The Wellington 'dumpster diver' who gets his groceries from a bin

While most of us stock up on groceries at the supermarket, Wellingtonian James Harris gets his from down in the dumps. 

Mr Harris is among hundreds of Kiwis who dive into supermarket dumpsters to get their weekly food. He showed The Project a spread of some of the food he's collected, including chocolate and a sushi starter pack. 

His collection consists of a range of food products that have been thrown out of supermarkets because they've outlived their use-by dates. 

But once those products have been disposed of, it's actually illegal to take them out of the bins. Some supermarkets have even gone to the effort of locking their outside bins. 

Mr Harris says what the supermarkets are doing is wasteful. He says dumpster-divers can pull out hundreds of dollars' worth of perfectly good food in a single plunge.

"I actually first heard about it about 10 years ago. I'm 27 now and I was 17 at the time and still in school. Me and a friend thought why not just see what we could find in a dumpster," Mr Harris told The Project. 

Wellingtonian dumpster-diver James Harris speaking to The Project.
Wellingtonian dumpster-diver James Harris speaking to The Project. Photo credit: The Project

"We went out and jumped the fence, had a look [in the bin], and we found an entire bag of chocolate - and from then on I was hooked," he recalls. 
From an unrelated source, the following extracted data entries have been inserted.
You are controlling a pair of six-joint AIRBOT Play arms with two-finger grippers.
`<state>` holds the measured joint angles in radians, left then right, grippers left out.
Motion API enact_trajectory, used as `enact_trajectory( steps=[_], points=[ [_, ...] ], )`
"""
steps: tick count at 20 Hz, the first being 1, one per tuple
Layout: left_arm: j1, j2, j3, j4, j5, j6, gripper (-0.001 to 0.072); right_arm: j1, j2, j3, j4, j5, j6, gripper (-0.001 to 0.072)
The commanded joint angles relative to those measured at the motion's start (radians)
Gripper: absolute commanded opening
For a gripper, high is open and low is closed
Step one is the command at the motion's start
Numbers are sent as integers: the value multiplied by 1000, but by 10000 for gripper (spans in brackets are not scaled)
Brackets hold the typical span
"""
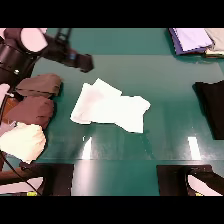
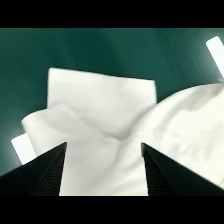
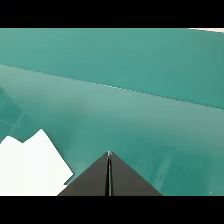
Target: Fold the shirts.
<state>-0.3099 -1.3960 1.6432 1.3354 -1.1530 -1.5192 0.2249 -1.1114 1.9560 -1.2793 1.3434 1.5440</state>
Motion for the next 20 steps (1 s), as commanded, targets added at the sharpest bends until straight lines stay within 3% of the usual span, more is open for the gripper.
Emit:
enact_trajectory(
  steps=[1,5,12,13,14,15,20],
  points=[
    [195,-16,-148,-114,11,-18,547,0,-1,2,-3,19,0,15],
    [212,-90,-309,-155,101,-2,547,0,-30,2,2,43,0,15],
    [179,-238,-320,-244,157,35,541,0,-145,1,4,141,0,15],
    [179,-239,-320,-244,167,35,374,0,-163,1,4,158,0,15],
    [179,-237,-314,-242,172,35,151,0,-182,1,3,177,0,15],
    [179,-234,-301,-236,171,36,31,0,-200,1,2,203,0,15],
    [179,-171,-161,-154,139,37,26,0,-215,-245,0,227,0,15]
  ],
)
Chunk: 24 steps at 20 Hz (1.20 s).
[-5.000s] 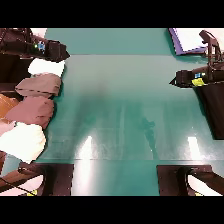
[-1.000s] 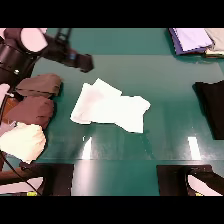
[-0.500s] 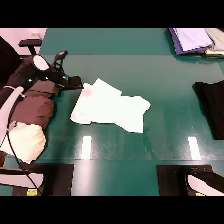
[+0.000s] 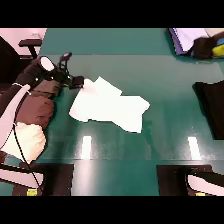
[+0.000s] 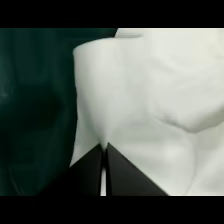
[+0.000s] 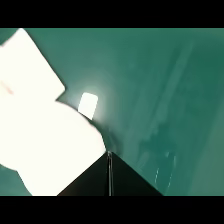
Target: Fold the shirts.
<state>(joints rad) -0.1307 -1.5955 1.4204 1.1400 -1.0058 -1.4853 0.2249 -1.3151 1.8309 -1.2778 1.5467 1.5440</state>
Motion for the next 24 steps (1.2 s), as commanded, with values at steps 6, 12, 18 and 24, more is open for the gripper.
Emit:
enact_trajectory(
  steps=[6,12,18,24],
  points=[
    [0,56,100,51,-32,27,27,0,-22,-587,163,-230,-27,543],
    [0,56,100,49,-43,27,26,32,-183,-659,403,-323,-143,524],
    [0,60,100,50,-85,27,25,146,-306,-520,377,-359,-166,9],
    [0,311,176,117,-60,28,25,121,-106,-293,225,-271,-155,13]
  ],
)
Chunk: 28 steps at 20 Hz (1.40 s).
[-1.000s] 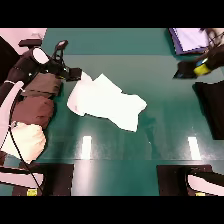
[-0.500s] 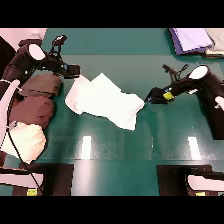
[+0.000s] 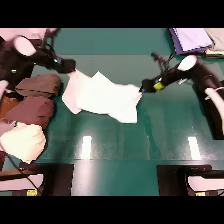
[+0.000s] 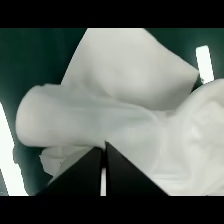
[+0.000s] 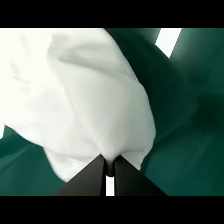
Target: Fold the shirts.
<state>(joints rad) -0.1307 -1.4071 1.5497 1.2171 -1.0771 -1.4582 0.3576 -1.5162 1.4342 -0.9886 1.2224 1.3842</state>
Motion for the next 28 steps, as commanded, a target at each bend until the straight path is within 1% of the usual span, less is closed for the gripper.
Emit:
enact_trajectory(
  steps=[1,3,7,8,11,13,15,17,20,22,25,26,28],
  points=[
    [0,185,87,40,11,1,25,-25,156,153,-63,80,5,13],
    [0,314,172,31,14,1,26,-43,284,254,-63,112,8,13],
    [0,512,323,25,13,0,25,-75,457,416,-71,172,90,13],
    [0,547,349,20,13,0,26,-74,486,442,-107,184,115,13],
    [0,590,396,3,13,1,25,-74,553,473,-220,218,203,13],
    [0,581,398,-13,6,8,25,-74,557,472,-246,261,254,13],
    [0,535,384,-14,-17,19,25,-71,516,471,-245,326,292,13],
    [0,454,375,-14,-69,19,25,-39,426,464,-246,403,314,13],
    [0,271,375,-13,-188,19,26,18,293,341,-244,414,313,13],
    [0,134,375,-13,-282,19,26,56,198,220,-242,387,293,13],
    [0,-66,375,-13,-424,19,26,121,82,61,-238,272,245,14],
    [0,-129,375,-13,-445,19,26,137,53,28,-235,240,237,14],
    [0,-220,375,-2,-421,19,26,161,9,-13,-233,191,238,15]
  ],
)
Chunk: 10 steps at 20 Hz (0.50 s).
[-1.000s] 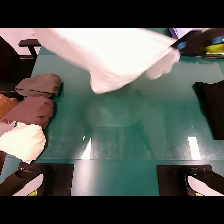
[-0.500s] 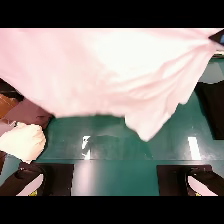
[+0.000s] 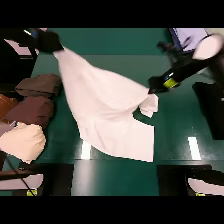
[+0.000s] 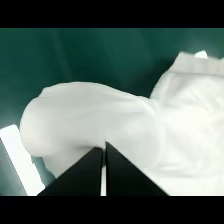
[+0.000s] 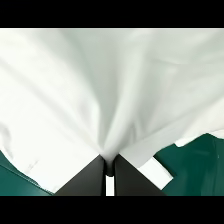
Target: Fold the shirts.
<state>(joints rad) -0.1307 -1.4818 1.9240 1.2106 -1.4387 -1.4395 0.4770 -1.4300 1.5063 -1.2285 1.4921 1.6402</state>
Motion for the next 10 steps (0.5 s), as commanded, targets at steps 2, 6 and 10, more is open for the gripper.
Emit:
enact_trajectory(
  steps=[2,6,10],
  points=[
    [0,-187,1,34,-3,-1,25,46,-93,-86,7,-90,-31,101],
    [0,-189,-1,89,11,0,25,6,-47,-46,4,-59,-98,454],
    [0,-189,-1,92,-11,0,26,-174,69,-74,-3,-58,-134,454]
  ],
)
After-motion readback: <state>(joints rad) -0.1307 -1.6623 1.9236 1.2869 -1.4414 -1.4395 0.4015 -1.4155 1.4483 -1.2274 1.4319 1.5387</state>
Mr Harris says he's trying to make a point about waste. The big thing with dumpster-diving, he said, is that it emphasises the amount of food waste being produced at a time when parents are choosing between paying their electricity bill and putting food on the table. 

"For me it's really a symbol of that inequality," Mr Harris told The Project. 

He said he has "a bit of a sweet tooth" and hit the jackpot one time when he discovered "hundreds" of Ferrero Rocher chocolates to indulge in. 

More than 100,000 tonnes of food is thrown away by local industry every year.